Adding modules#

The goal of scikit-digital-health is to have one package with a defined structure that allows for easy pipeline generaton with multiple stages that may or may not depend on previous stages. To that end, there are several pre-defined base classes intended to be sub-classeed that will help setting up modules that are intended to directly interface with the pipeline infrastructure.

Add a new module#

  1. Create a new module directory under src/skdh with the desired name. For this example, we will use preprocessing:

    cd src/skdh
    mkdir preprocessing
    touch preprocessing/__init__.py
    
  2. Create the module class that will be added to the pipeline

    • This should be in a file with the same name as the class, eg preprocessing.py

    • An example file is below:

    # src/skdh/preprocessing/preprocessing.py
    import ...
    
    from skdh.base import BaseProcess, handle_process_returns  # import the base process class
    
    
    class Preprocessing(BaseProcess):
        """
        Class to implement any processing steps
    
        NOTE that this is the docstring for the class! placing up here aids with
        clean autogenerated documentation
    
        Parameters
        ----------
        attr1 : {None, int}, optional
            Attribute 1 description
        attr2 : {None, float}, optional
            Attribute 2 description
    
        ...
        """
        def __init__(self, attr1=None, attr2=None):
            # pass all arguments into super().__init__(), this will
            # autogenerate the __repr__ for the class
            super().__init__(
                attr1=attr1,
                attr2=attr2
            )
            # rest of setup required
    
        """
        Next, define the "predict" method, which does all the computation for the process.
        The call of this is pretty open, but should have the **kwargs option at the end.
        While the **kwargs is important for the way the pipelines, etc work, it
        clutters/can add confusion to the docstring.
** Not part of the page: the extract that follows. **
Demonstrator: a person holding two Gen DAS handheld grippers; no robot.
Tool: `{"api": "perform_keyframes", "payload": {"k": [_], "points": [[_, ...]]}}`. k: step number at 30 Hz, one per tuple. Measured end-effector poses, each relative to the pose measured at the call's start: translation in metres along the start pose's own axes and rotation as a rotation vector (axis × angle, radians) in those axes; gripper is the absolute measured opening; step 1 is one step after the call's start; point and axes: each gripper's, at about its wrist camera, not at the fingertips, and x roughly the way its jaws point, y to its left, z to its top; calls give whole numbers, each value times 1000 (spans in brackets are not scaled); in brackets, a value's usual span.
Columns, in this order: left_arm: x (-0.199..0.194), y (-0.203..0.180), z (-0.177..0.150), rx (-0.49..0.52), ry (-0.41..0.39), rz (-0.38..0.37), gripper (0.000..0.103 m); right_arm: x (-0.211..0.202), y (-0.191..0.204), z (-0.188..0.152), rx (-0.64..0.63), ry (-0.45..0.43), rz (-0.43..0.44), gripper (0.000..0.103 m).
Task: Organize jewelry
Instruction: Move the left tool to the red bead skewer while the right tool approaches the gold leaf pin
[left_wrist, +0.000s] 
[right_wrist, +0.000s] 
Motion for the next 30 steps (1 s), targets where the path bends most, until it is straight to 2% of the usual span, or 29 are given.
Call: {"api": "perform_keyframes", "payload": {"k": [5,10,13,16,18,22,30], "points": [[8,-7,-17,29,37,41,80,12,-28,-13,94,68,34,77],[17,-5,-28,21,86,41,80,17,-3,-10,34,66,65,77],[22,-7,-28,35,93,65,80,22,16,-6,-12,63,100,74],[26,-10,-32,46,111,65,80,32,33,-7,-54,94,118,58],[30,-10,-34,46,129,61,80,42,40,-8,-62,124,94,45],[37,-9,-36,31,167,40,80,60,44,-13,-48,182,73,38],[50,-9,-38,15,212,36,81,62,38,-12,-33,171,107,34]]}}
As such, the first line of the
        docstring should be the actual call for predict
    
        Note that the * by itself indicates that the following arguments are key-word ONLY.
        For this example, therefore the gyro is an optional argument. Time and accel
        are treated as required arguments, even though they are key-word
    
        Note that the units for time, accel, and gyro should ALWAYS be unix seconds,
        'g', and 'deg/s' to match the pipeline implementation, and what other processes
        are expecting.
        """
        @handle_process_returns(results_to_kwargs=False)
        def predict(self, time=None, accel=None, *, gyro=None, **kwargs):
            """
            predict(time, accel, *, gyro=None)
    
            Preprocess the time, accel, and gyroscope if provided
    
            Parameters
            ----------
            time : numpy.ndarray
                (N, ) array of unix timestamps, in seconds
            accel : numpy.ndarray
                (N, 3) array of acceleration, in units of 'g'
            gyro : numpy.ndarray, optional
                (N, 3) array of angular velocity, units of 'deg/s'
    
            ...
            """
            # run preprocessing
            accel = calibrate_accel(accel)
    
            # if you need something passed in thats not a default argument, but
            # might be useful, retrieve it from  kwargs
            opt_item = kwargs.get('opt_item', None)
    
            """
            NOTE that returns MUST be dictionaries!!!
    
            Because we set `results_to_kwargs=False` in `@handle_process_returns`
            above, `preproc_dict` values will NOT be included for future steps to
            use in an easy way. If you want them to be included, set `results_to_kwargs=True`
            If you need to return both results, and updates to inputs for future
            stages, you can use `results_to_kwargs=False`, and then set the return to
    
            `return results, updates`
    
            where keys in `results` will not be available for later steps, but
            keys in `updates` (which needs to be a dictionary) will be.
            """
            return preproc_dict
    
  3. External file functions

    • If there is too much code to be contained inside the Preprocessing.predict method, there are a few suggested guidelines:

      • Generally avoid adding too many other functions to the main file (preprocessing.py).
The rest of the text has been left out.